What is expected: Go through the records below and return each line that has "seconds" in it.

##### Data for this task #####

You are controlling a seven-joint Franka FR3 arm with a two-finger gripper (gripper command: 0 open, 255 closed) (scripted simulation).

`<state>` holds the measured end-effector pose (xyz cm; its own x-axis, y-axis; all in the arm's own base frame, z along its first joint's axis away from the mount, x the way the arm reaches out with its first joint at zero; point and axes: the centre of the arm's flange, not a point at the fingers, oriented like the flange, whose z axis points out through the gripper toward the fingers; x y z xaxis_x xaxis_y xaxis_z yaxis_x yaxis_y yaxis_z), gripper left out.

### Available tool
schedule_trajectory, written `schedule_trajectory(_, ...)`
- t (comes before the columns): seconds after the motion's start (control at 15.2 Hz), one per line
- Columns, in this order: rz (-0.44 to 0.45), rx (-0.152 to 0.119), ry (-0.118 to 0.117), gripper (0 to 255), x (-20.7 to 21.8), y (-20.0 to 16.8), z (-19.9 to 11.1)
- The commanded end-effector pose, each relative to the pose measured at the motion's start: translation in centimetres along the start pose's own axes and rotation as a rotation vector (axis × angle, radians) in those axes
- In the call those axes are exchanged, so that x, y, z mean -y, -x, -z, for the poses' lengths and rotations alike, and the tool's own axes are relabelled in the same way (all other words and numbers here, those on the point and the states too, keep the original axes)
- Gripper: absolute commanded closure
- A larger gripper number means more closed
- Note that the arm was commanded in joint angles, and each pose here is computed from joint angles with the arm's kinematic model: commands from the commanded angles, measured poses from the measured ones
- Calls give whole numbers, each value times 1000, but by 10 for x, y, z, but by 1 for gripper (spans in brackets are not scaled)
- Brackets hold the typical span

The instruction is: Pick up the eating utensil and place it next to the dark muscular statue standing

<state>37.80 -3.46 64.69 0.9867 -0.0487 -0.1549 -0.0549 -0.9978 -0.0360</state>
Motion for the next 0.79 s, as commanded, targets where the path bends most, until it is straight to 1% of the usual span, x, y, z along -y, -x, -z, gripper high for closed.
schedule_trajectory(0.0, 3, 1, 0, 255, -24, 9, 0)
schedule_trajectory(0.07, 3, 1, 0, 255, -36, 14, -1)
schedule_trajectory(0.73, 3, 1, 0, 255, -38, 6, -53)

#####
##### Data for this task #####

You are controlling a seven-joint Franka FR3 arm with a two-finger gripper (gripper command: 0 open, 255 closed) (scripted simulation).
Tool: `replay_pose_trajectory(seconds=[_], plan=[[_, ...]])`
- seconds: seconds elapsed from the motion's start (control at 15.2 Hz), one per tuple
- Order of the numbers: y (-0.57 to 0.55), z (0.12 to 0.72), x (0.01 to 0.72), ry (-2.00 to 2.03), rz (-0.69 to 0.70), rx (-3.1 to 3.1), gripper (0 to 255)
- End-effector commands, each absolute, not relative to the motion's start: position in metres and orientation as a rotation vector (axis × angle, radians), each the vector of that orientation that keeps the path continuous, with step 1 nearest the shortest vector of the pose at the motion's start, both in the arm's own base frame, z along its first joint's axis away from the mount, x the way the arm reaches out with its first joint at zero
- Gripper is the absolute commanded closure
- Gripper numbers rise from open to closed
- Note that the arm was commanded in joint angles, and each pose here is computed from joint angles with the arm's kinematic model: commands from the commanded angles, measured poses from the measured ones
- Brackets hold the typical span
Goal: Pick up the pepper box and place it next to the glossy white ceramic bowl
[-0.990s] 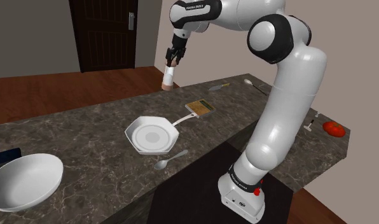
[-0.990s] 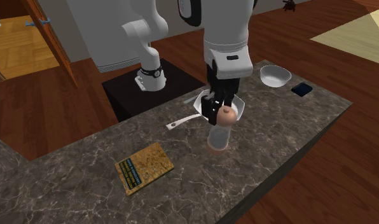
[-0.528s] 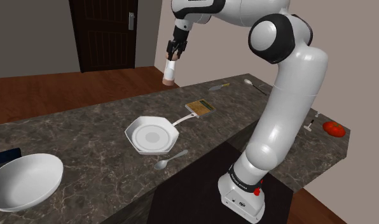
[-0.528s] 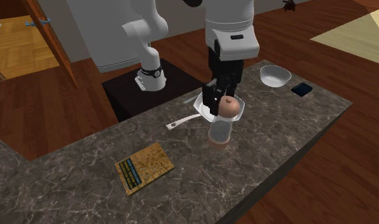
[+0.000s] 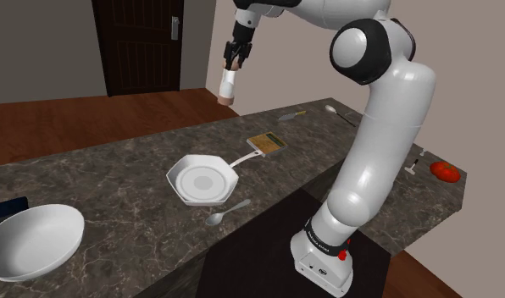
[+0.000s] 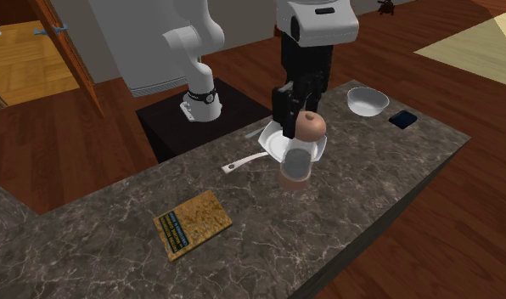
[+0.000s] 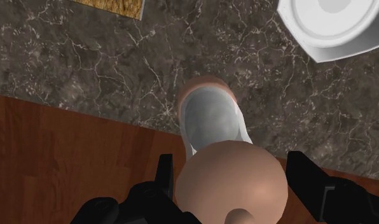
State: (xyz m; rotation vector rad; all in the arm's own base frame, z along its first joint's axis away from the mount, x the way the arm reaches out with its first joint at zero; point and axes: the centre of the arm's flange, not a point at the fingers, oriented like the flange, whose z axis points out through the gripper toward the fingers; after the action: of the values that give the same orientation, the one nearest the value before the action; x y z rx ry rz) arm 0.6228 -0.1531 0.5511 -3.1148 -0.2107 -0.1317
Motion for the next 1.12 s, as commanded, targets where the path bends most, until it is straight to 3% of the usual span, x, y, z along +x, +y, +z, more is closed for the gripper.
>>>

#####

Result of the exercise:
- t (comes before the columns): seconds after the motion's start (control at 15.2 Hz), one per line
Tool: `replay_pose_trajectory(seconds=[_], plan=[[_, ...]])`
- seconds: seconds elapsed from the motion's start (control at 15.2 Hz), one per tuple

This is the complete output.